The family that owns World Famous Yum Yum Food Truck in Layton is feeling the love from neighbors, local politicians and Utah Jazz player Jordan Clarkson in the wake of racist vandalism.
“It feels so good that so many people care,” said head chef Ben Pierce.
The Filipino food truck was spray-painted with anti-Asian messages sometime between 2 a.m. and 7 a.m. on Sunday, according to Layton Police Lt. Travis Lyman. Lyman said police are investigating but don’t have a suspect yet. He said the department is asking the public to come forward with any information.
Pierce said he noticed the graffiti when he got to his parents’ home, where the truck was parked, on Sunday morning. He said his father was almost in tears after reading the messages on the truck.
The vandalism gained traction online after Pierce and his son posted photos of the truck on Facebook.
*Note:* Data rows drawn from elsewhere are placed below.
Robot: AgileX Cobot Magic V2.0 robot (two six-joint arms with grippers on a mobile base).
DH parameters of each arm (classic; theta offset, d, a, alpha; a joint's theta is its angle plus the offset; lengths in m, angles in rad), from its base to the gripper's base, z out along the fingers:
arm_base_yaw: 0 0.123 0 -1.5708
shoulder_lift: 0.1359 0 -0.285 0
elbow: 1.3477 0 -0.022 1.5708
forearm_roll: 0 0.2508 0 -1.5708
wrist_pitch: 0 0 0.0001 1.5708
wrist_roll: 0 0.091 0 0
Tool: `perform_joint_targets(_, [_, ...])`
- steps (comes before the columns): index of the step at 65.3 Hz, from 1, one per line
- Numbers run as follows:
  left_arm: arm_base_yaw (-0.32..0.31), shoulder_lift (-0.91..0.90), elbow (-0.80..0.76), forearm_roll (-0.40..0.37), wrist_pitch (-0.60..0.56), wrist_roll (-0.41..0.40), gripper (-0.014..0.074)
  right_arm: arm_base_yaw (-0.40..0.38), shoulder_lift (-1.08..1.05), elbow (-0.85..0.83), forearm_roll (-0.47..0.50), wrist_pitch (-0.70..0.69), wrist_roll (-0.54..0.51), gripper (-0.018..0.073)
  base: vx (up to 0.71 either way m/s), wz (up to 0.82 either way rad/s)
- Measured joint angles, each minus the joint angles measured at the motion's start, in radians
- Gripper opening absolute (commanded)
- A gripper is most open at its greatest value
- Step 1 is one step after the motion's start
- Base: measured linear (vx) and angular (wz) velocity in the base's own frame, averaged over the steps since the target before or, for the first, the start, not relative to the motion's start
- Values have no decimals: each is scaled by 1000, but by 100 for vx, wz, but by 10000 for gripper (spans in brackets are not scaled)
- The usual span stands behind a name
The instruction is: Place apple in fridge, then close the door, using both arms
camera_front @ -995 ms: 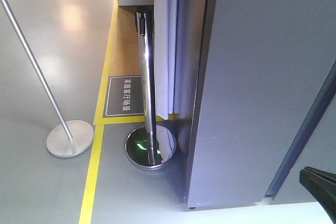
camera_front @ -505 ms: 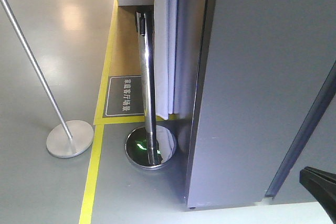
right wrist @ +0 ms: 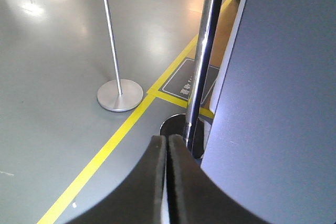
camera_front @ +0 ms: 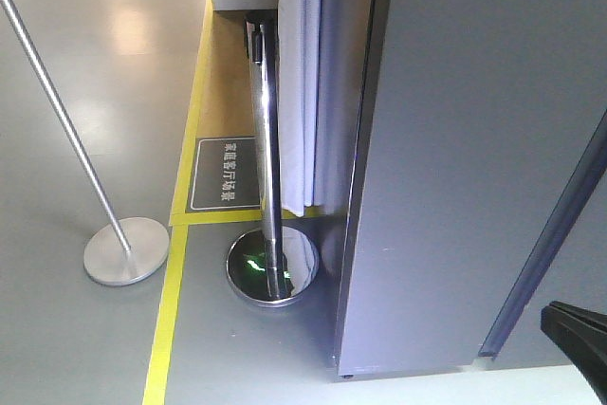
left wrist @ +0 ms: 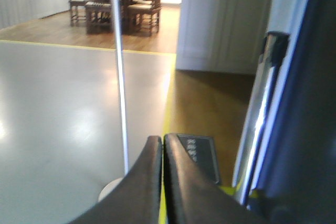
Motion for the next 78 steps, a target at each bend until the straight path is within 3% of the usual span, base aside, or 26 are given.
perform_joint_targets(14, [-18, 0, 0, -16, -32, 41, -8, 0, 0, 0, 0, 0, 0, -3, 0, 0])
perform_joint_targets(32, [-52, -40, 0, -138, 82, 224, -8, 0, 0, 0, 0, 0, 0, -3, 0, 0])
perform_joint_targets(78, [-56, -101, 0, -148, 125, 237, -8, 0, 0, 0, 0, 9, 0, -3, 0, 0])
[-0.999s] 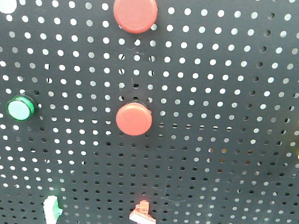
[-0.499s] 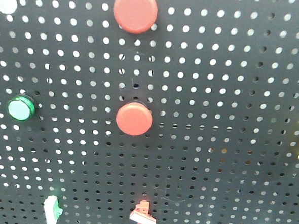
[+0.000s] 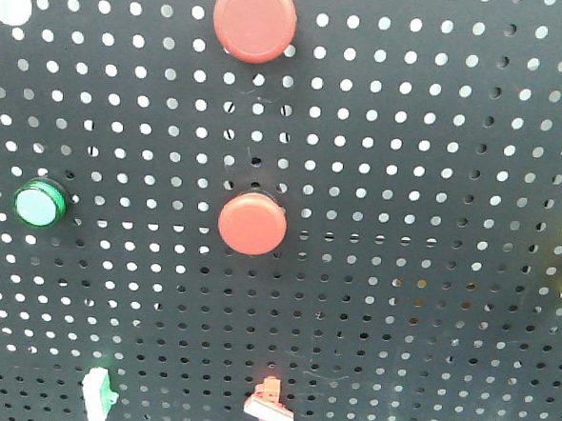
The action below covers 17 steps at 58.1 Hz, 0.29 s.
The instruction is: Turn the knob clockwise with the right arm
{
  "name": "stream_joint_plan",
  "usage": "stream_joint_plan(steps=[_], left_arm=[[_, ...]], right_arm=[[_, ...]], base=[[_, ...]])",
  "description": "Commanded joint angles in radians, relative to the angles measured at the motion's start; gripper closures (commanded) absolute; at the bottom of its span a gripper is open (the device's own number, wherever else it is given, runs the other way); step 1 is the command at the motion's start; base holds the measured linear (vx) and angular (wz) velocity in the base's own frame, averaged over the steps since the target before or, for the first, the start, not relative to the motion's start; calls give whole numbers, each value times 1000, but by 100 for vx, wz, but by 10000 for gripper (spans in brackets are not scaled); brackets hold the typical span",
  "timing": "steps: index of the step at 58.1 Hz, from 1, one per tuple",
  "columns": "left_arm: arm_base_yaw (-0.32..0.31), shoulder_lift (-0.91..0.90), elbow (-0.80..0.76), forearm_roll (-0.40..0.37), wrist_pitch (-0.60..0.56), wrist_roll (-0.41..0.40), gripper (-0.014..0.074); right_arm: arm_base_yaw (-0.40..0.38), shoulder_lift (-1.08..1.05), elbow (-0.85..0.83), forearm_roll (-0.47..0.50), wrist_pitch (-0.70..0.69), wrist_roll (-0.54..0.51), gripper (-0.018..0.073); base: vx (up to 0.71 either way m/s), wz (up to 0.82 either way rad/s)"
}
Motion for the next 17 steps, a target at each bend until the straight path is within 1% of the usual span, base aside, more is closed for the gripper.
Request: stream_joint_plan(steps=[1,17], left_arm=[[2,0,13,-8,-82,-6,603],[2,0,13,-8,-82,-6,603]], right_arm=[[-5,-11,6,-9,-77,-9,568],[-5,-11,6,-9,-77,-9,568]], base=[[0,0],[0,0]])
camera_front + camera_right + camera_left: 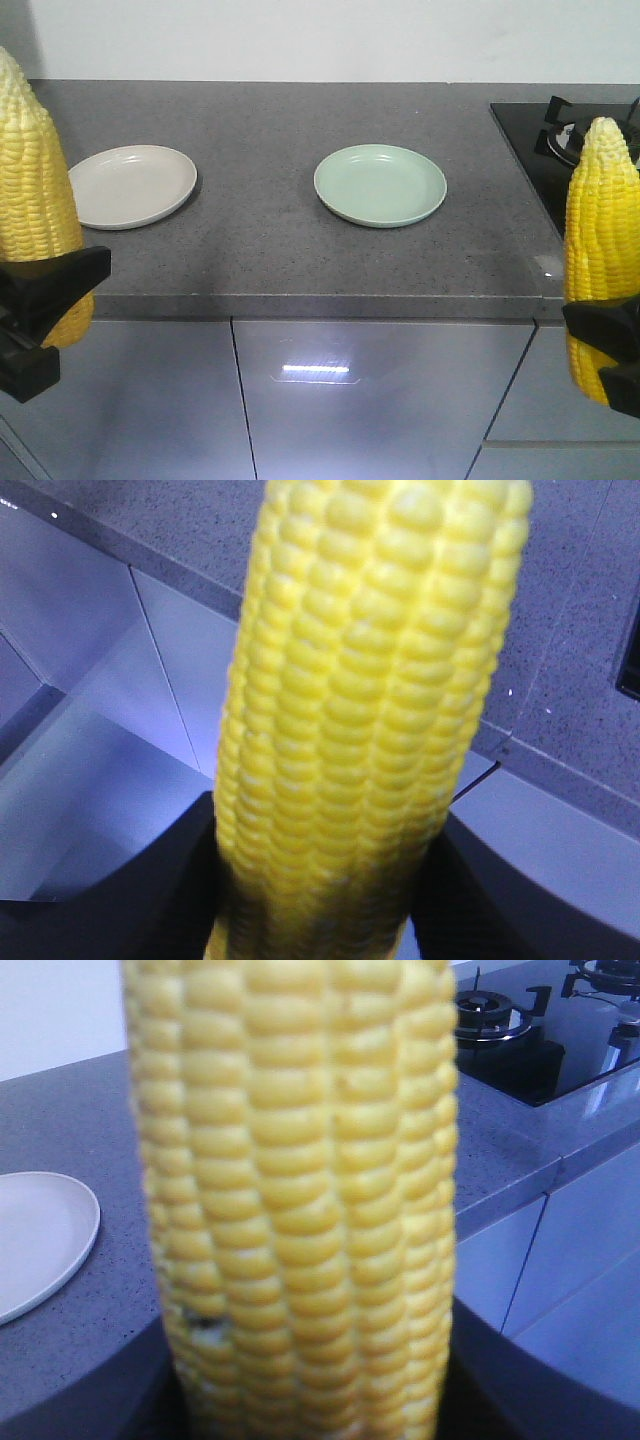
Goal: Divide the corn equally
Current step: 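Drive the base toward the counter with the two empty plates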
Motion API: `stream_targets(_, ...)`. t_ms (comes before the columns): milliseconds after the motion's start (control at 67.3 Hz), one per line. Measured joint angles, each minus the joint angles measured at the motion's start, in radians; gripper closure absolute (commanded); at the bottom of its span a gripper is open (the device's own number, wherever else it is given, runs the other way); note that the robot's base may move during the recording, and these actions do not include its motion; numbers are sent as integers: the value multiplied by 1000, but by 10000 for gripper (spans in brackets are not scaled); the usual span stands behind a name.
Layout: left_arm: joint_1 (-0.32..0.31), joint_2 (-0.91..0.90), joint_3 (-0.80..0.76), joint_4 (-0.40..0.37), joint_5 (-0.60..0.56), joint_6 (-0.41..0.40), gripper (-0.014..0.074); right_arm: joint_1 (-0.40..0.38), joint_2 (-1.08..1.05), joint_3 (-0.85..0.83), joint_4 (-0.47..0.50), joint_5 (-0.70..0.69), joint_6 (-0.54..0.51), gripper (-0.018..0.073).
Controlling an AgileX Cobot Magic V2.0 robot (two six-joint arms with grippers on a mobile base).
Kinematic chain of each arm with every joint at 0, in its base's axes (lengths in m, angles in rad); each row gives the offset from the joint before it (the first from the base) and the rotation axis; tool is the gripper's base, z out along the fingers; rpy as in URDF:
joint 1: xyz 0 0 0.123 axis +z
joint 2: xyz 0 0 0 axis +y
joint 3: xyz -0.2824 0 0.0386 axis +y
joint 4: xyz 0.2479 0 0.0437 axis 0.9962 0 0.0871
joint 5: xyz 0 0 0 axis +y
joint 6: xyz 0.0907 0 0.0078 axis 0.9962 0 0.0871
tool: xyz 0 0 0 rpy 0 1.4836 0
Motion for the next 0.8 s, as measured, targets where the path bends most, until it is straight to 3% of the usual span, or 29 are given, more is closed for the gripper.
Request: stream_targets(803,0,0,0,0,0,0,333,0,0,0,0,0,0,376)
Pierce said he originally didn’t plan on sharing the images, but said his fiancee encouraged him to post them.
“The whole neighborhood basically stopped by the house,” said Pierce. “Even on Sunday, everyone was already coming out and apologizing for someone else.”
Other businesses, members of the city council and Mayor Joy Petro reached out, too, Pierce said. Utah Jazz player Jordan Clarkson, who is Filipino-American, and print shop Identity Graphx are teaming up to restore the truck. Clarkson said on Twitter that it hurt him deeply to see that the truck was vandalized. He said he knows the pain that hateful language and racism cause.
Lyman said police found out about the graffiti after the fact because of the attention it received online. He said police contacted the family for information about what happened. Lyman said he doesn’t think the family intended for the story to become as big as it has gotten.
World Famous Yum Yum Food Truck has been closed for the week. Pierce said they will reopen on June 12 for the Philippines Independence Day celebration in Salt Lake City.